*What you should do*. Set down the whole listing below exactly. The pictures stay out.
□ □ □ □ □
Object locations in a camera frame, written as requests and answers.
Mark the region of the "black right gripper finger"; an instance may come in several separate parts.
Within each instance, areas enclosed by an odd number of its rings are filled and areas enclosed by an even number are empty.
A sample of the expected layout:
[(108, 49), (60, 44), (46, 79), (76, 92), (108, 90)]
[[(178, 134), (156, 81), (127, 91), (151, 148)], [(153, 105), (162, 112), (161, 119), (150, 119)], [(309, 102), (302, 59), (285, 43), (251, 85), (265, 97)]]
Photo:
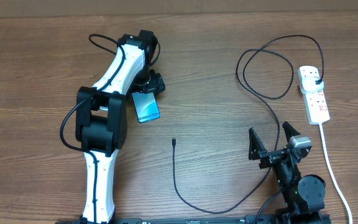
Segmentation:
[(267, 150), (255, 132), (254, 128), (249, 129), (249, 160), (257, 160), (262, 157), (262, 154)]
[(285, 132), (285, 137), (289, 144), (293, 144), (295, 140), (295, 136), (299, 136), (300, 133), (288, 122), (285, 121), (282, 124), (283, 130)]

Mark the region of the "blue Galaxy smartphone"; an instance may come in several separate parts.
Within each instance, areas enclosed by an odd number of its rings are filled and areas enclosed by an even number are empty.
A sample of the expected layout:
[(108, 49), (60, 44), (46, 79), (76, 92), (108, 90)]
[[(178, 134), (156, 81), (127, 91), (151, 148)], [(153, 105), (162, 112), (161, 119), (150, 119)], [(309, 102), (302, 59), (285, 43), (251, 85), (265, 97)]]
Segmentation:
[(139, 123), (146, 123), (160, 118), (160, 111), (153, 93), (132, 93)]

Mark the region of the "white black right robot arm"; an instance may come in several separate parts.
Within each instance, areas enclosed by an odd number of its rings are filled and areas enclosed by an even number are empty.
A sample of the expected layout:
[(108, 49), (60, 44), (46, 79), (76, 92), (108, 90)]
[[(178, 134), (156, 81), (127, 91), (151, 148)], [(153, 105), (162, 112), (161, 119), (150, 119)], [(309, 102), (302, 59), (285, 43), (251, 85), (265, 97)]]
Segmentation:
[[(322, 215), (326, 183), (318, 175), (302, 176), (297, 164), (312, 148), (308, 136), (300, 134), (288, 122), (283, 123), (287, 145), (281, 150), (268, 151), (254, 128), (249, 129), (249, 159), (259, 160), (259, 168), (273, 170), (279, 191), (271, 196), (255, 215), (245, 216), (246, 223), (330, 223), (329, 215)], [(274, 214), (263, 215), (265, 207), (279, 195), (285, 207)]]

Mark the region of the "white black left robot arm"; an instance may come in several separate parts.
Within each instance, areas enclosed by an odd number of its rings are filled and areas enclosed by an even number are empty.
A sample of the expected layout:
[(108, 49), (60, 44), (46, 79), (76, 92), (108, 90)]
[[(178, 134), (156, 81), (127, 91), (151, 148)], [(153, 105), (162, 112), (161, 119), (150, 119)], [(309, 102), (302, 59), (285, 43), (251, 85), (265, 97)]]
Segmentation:
[(116, 41), (117, 52), (106, 73), (76, 96), (75, 137), (87, 167), (86, 202), (79, 223), (112, 223), (114, 168), (127, 136), (126, 98), (140, 96), (153, 102), (165, 90), (161, 74), (151, 67), (160, 44), (152, 31), (124, 34)]

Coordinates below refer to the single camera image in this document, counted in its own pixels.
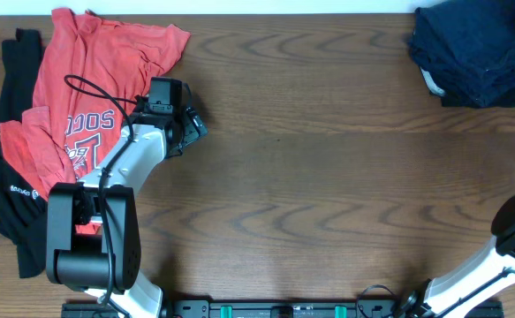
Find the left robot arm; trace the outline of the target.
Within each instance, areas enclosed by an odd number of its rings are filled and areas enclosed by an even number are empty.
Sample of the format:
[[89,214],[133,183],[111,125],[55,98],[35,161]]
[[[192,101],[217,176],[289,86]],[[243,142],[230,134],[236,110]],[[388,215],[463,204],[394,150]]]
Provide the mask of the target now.
[[178,79],[152,78],[148,95],[132,104],[117,144],[99,166],[49,193],[47,277],[96,299],[63,304],[63,317],[173,315],[163,289],[140,270],[135,197],[159,163],[181,156],[208,128],[190,87]]

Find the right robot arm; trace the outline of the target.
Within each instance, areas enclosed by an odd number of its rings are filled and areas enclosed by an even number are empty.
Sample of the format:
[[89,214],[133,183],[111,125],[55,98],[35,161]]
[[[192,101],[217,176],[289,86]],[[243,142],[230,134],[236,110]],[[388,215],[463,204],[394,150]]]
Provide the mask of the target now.
[[464,317],[515,284],[515,195],[498,210],[491,238],[451,272],[412,292],[396,317]]

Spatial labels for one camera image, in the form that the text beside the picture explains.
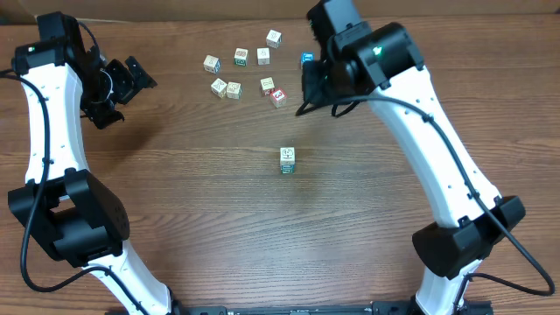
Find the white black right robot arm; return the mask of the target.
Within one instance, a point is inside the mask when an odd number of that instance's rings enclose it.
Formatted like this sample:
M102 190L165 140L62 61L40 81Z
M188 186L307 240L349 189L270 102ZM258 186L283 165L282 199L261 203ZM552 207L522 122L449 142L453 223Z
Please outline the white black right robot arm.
□ □ □ □ □
*Response below*.
Object locations in a camera frame, written as requests and answers.
Mark the region of the "black right gripper finger"; an instance may come in several separate parts.
Within each instance, areas enclosed by an odd number of its rings are filled and areas enclosed by an even number are empty.
A sample of the expected layout:
[(108, 49), (60, 44), (46, 79), (76, 92), (108, 90)]
[[(178, 134), (156, 81), (127, 91), (151, 148)], [(153, 105), (162, 112), (161, 119), (150, 119)], [(309, 102), (302, 59), (285, 43), (251, 85), (265, 97)]]
Photo:
Segmentation:
[(267, 150), (255, 132), (254, 128), (249, 129), (249, 160), (257, 160), (262, 157), (262, 154)]
[(285, 132), (285, 137), (289, 144), (293, 144), (295, 140), (295, 136), (299, 136), (300, 133), (288, 122), (285, 121), (282, 124), (283, 130)]

Mark the region of the "blue Galaxy smartphone"; an instance may come in several separate parts.
Within each instance, areas enclosed by an odd number of its rings are filled and areas enclosed by an even number are empty.
A sample of the expected layout:
[(108, 49), (60, 44), (46, 79), (76, 92), (108, 90)]
[[(178, 134), (156, 81), (127, 91), (151, 148)], [(153, 105), (162, 112), (161, 119), (150, 119)], [(309, 102), (302, 59), (285, 43), (251, 85), (265, 97)]]
Segmentation:
[(139, 123), (146, 123), (160, 118), (160, 111), (153, 93), (132, 93)]

Mark the region of the "white black right robot arm"; an instance may come in several separate parts.
Within each instance, areas enclosed by an odd number of its rings are filled and areas enclosed by an even number are empty.
A sample of the expected layout:
[(108, 49), (60, 44), (46, 79), (76, 92), (108, 90)]
[[(178, 134), (156, 81), (127, 91), (151, 148)], [(153, 105), (162, 112), (161, 119), (150, 119)], [(309, 102), (302, 59), (285, 43), (251, 85), (265, 97)]]
Segmentation:
[[(322, 215), (326, 183), (318, 175), (302, 176), (297, 164), (312, 148), (308, 136), (300, 134), (288, 122), (283, 123), (287, 145), (281, 150), (268, 151), (254, 128), (249, 129), (249, 159), (259, 160), (259, 168), (273, 170), (279, 191), (271, 196), (255, 215), (245, 216), (246, 223), (330, 223), (329, 215)], [(274, 214), (263, 215), (265, 207), (279, 195), (285, 207)]]

Mark the region of the "white black left robot arm"; an instance may come in several separate parts.
Within each instance, areas enclosed by an odd number of its rings are filled and areas enclosed by an even number are empty.
A sample of the expected layout:
[(108, 49), (60, 44), (46, 79), (76, 92), (108, 90)]
[[(178, 134), (156, 81), (127, 91), (151, 148)], [(153, 105), (162, 112), (161, 119), (150, 119)], [(309, 102), (302, 59), (285, 43), (251, 85), (265, 97)]]
Segmentation:
[(116, 41), (117, 52), (106, 73), (76, 96), (75, 137), (87, 167), (86, 202), (79, 223), (112, 223), (114, 168), (127, 136), (126, 98), (140, 96), (153, 102), (165, 90), (161, 74), (151, 67), (160, 44), (152, 31), (124, 34)]

Coordinates below refer to the single camera image in this document, counted in its own pixels.
Find the left robot arm; trace the outline of the target.
Within each instance, areas enclosed by an odd number of its rings are filled and areas enclosed by an even number are empty.
Sample of the format:
[[89,214],[133,183],[111,125],[55,98],[35,161]]
[[[192,101],[217,176],[289,86]],[[243,142],[230,134],[236,110]],[[388,215],[463,204],[394,150]]]
Provide the mask of the target now.
[[178,79],[152,78],[148,95],[132,104],[117,144],[99,166],[49,193],[47,277],[96,299],[63,304],[63,317],[173,315],[163,289],[140,270],[135,197],[159,163],[181,156],[208,128],[190,87]]

Find the right robot arm; trace the outline of the target.
Within each instance, areas enclosed by an odd number of its rings are filled and areas enclosed by an even number are empty.
Sample of the format:
[[89,214],[133,183],[111,125],[55,98],[35,161]]
[[[192,101],[217,176],[289,86]],[[243,142],[230,134],[236,110]],[[388,215],[463,204],[394,150]]]
Provide the mask of the target now.
[[464,317],[515,284],[515,195],[498,210],[491,238],[451,272],[412,292],[396,317]]

Spatial labels for one camera image, in the form that the text beside the picture explains.
Find the white black right robot arm; return the mask of the target.
Within one instance, a point is inside the mask when an odd number of that instance's rings enclose it.
Formatted like this sample:
M102 190L165 140L62 61L40 81Z
M188 186L307 240L349 189L270 102ZM258 186L283 165L282 199L261 203ZM552 207L522 122L449 142L453 223Z
Please outline the white black right robot arm.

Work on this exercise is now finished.